* _Exercise description_
Would you retype the listing word for word, skipping its pictures?

(Provided material begins)

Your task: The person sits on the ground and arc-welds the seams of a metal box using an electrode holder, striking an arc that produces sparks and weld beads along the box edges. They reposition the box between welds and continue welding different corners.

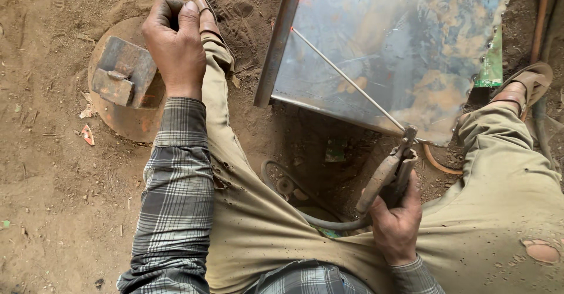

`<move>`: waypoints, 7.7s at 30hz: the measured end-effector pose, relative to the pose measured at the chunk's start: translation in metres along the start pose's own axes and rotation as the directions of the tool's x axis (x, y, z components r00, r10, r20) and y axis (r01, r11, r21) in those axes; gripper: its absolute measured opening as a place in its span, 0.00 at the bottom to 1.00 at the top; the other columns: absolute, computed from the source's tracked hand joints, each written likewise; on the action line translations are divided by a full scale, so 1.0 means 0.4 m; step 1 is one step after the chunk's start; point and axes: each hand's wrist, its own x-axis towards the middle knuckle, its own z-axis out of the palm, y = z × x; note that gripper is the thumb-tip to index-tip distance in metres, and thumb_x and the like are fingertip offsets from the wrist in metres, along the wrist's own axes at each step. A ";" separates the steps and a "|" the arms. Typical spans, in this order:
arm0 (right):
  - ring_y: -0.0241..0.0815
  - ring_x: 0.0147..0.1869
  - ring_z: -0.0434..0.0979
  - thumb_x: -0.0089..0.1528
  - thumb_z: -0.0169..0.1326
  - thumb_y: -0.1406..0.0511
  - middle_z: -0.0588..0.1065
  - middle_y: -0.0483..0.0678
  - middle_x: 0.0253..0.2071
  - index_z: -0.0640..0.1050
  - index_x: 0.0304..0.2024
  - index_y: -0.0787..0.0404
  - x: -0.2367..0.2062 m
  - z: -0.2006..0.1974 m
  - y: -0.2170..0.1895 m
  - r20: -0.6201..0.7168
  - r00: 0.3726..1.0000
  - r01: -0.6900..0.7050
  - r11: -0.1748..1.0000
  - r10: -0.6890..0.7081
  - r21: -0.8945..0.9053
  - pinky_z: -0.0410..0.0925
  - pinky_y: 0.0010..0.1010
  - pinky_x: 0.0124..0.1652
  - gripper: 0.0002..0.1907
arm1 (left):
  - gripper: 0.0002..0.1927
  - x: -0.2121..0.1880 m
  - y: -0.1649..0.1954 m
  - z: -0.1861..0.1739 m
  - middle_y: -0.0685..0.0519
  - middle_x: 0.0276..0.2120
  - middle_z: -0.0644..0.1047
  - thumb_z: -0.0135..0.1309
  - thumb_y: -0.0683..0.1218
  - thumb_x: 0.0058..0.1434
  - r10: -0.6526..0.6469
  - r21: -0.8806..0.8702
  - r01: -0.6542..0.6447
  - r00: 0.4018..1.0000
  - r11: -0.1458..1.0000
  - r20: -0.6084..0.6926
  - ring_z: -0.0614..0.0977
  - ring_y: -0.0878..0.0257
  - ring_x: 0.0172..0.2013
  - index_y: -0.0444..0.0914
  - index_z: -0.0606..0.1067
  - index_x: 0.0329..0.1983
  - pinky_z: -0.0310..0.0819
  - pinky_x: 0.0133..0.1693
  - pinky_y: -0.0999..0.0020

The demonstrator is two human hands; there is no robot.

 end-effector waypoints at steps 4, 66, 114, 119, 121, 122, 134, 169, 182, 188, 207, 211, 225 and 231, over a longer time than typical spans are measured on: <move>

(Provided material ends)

* _Result of the exercise_
Your task: The person sits on the ground and arc-welds the seams of a metal box using an electrode holder, striking an arc that produces sparks and weld beads along the box edges. They reposition the box between welds and continue welding different corners.


`<move>`: waypoints, 7.7s at 30hz: the measured end-effector pose, relative to the pose measured at the chunk's start: translation in metres along the start pose's own axes and rotation as the directions of the tool's x axis (x, y, z components r00, r10, r20) and y axis (r01, r11, r21) in those axes; gripper: its absolute measured opening as a place in its span, 0.00 at the bottom to 1.00 at the top; the other columns: absolute, computed from the source's tracked hand joints, each written likewise; on the action line translations are divided by a full scale, so 1.0 means 0.4 m; step 1 is one step after the chunk's start; point and axes: each hand's wrist, its own x-axis towards the middle knuckle, its own z-axis out of the palm, y = z × x; note that gripper is the thumb-tip to index-tip distance in metres, and thumb_x and the like are fingertip offsets from the wrist in metres, along the wrist's own axes at each step. A ";" separates the steps and a "|" the arms. Typical spans, in this order:
arm0 (right):
  - ring_y: -0.0241..0.0815
  - ring_x: 0.0147..0.1869
  - ring_z: -0.0434..0.0979
  - thumb_x: -0.0089..0.1528
  - thumb_z: -0.0169..0.1326
  - thumb_y: -0.1406..0.0511
  - middle_z: -0.0588..0.1065
  - middle_y: -0.0483..0.0678
  - middle_x: 0.0253..0.2071
  - index_z: -0.0640..0.1050
  - index_x: 0.0304..0.2024
  - index_y: -0.0787..0.0404
  - x: -0.2367..0.2062 m
  - z: -0.2006..0.1974 m
  - y: -0.2170..0.1895 m
  - r20: -0.6201..0.7168
  - r00: 0.3726..1.0000
  - r01: -0.6900..0.7050
  - r11: -0.1748..1.0000
  - r10: -0.6890..0.7081
  - r21: -0.8945..0.9053
  - pinky_z: -0.0410..0.0925
  - pinky_y: 0.0010..0.1010
  - pinky_x: 0.0124..0.1652
  - gripper: 0.0002..0.1907
arm1 (left):
  - gripper: 0.0002..0.1927
  - x: -0.2121..0.1880 m
  - y: -0.1649..0.1954 m
  - z: -0.1861..0.1739 m
  - middle_y: -0.0685..0.0519
  - middle_x: 0.0276..0.2120
  - middle_z: -0.0644..0.1047
  - thumb_z: -0.0135..0.1309
  - thumb_y: -0.0683..0.1218
  - thumb_x: 0.0058..0.1434
  - r10: -0.6526..0.6469
  - r21: -0.8806..0.8702
  - r01: -0.6542..0.6447
  - r00: 0.4018..1.0000
  - r11: -0.1458..1.0000
  - r20: -0.6084..0.6926
  - ring_z: -0.0614..0.0977
  - ring_y: -0.0878..0.0257
  - ring_x: 0.0172..0.2013
  - index_y: -0.0444..0.0914
  - index_z: -0.0606..0.1067
  - index_x: 0.0329..0.1983
  - pinky_z: -0.0310..0.0819
  - pinky_x: 0.0133..0.1693
  - pinky_y: -0.0999..0.0020

The demonstrator is two human hands; there is no robot.

 end-effector waypoints at steps 4, 66, 114, 119, 121, 122, 134, 169, 182, 188, 207, 211, 225 and 231, over a longer time than typical spans are measured on: <move>

The full answer has been given.